About this exercise —
From the line that holds "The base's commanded" to the last line of the data, copy everything exactly; leave out all the rest.

Data block —
■ ■ ■ ■
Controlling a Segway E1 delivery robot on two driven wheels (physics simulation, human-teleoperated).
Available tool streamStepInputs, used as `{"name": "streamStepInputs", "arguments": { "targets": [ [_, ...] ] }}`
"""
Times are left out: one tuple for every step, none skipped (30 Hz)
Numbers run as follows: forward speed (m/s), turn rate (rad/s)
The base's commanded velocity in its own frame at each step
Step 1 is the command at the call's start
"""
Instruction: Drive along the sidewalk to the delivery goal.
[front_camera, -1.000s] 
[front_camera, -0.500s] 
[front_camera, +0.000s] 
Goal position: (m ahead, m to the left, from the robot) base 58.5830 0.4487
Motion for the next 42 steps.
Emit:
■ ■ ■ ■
Exercise result —
The base's commanded velocity in its own frame at each step
Step 1 is the command at the call's start
"""
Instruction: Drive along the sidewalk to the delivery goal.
[front_camera, -1.000s] 
[front_camera, -0.500s] 
[front_camera, +0.000s] 
Goal position: (m ahead, m to the left, from the robot) base 58.5830 0.4487
Motion for the next 42 steps.
Emit:

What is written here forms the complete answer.